A vueltas con la melancolía (I)

Ya antes de que las masas se rebelaran, con éxito por cierto, la melancolía inundaba los corazones de quienes trataban con el mundo dificultosamente. Triste servidumbre para los inadaptados, eternos paseantes bajo las arboledas de Combray. Pisar las hojas otoñales y estremecerse, el crujir del tiempo, grito ahogado bajo los zapatos. La melancolía sería el recuerdo de un mundo intachable que nunca existió. Y una procaz afición a llorarse a uno mismo, pues ya en la tumba no podremos hacerlo. En defensa de esas pobres almas postradas, podría afirmarse que, ineluctablemente encerrados todos -incluso las masas vencedoras y optimistas- en la cárcel que es la existencia, quizás sea mejor habitar la prisión decorada con ecos de épocas fantásticas y la presencia de un yo hiperbólico, a la manera del Byron que se asesina en Missolonghi soñando defender el Clasicismo.

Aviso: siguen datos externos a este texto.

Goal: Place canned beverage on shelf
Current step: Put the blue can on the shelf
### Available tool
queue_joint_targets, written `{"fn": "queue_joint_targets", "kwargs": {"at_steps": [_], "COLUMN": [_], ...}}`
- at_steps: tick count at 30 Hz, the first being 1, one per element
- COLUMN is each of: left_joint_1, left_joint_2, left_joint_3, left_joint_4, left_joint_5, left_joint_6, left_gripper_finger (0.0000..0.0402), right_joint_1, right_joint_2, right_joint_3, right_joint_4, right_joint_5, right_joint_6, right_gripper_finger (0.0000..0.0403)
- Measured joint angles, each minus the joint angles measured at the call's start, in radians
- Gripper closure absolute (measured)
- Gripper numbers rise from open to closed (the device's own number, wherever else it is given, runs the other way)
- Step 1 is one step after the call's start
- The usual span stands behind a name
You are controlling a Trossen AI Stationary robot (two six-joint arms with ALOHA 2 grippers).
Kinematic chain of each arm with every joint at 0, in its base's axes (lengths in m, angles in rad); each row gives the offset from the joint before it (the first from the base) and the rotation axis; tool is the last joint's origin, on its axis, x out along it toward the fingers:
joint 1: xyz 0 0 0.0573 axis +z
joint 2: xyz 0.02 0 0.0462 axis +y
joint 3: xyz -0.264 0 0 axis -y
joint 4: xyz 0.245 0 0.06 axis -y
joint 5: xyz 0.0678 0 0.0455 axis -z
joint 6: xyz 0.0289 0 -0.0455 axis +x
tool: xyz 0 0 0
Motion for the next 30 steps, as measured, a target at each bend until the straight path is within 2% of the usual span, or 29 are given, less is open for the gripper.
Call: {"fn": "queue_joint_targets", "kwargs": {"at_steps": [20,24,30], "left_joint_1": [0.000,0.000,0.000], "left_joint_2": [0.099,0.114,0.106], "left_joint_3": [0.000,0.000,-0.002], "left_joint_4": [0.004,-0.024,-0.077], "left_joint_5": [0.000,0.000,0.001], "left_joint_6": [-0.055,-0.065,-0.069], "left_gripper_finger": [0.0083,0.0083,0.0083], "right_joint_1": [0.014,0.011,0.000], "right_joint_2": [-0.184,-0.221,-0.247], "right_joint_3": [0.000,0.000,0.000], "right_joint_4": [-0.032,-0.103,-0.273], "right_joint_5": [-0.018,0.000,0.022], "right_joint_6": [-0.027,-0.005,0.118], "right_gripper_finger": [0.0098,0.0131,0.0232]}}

Hay incontables fuentes para el lloriqueo, abrigo de un sueño contra el frío capitalismo de masas: el rapto amoroso de Odiseo por Calipso, una tumba que más de uno deseara secretamente; los coches de punto londinenses, llorados por Dickens tras su prohibición en 1835; una sencilla silla lacada de manufactura victoriana, donde las posaderas de Johann Joachim Winckelmann, en sus largas horas de estudio de las gloriosas piedras sacadas de Grecia, dejaron una significada marca nostálgica; la galería de pinturas del archiduque Leopoldo Guillermo en Bruselas; el gabinete de los espejos del castillo de Weissenstein; las fabulaciones del caballero Tristam Shandy, adelanto en clave poética de la relatividad einsteiniana (si se me permite la insolencia); el posado de Van Dyck en su autorretrato con girasol; unos pedruscos romanos sobre los que el bello Goethe fue retratado por Tischbein; una tabaquera de oro de Capodimonte, perteneciente al marqués de Beccaria, que heredó su melancólico nieto, cielo en el infierno de las letras, Alessandro Manzoni; los dos jóvenes pintados en la casa VII de Pompeya; el niño de Chardin jugando a la perinola. Ese tipo de cosas forma el esqueleto histórico de la melancolía. En cuanto al futuro plausible, un carro de compra vacío frente a la puerta de Carrefour o un minuto de First Dates valdrán perfectamente. El monstruo tiene infinitas pieles.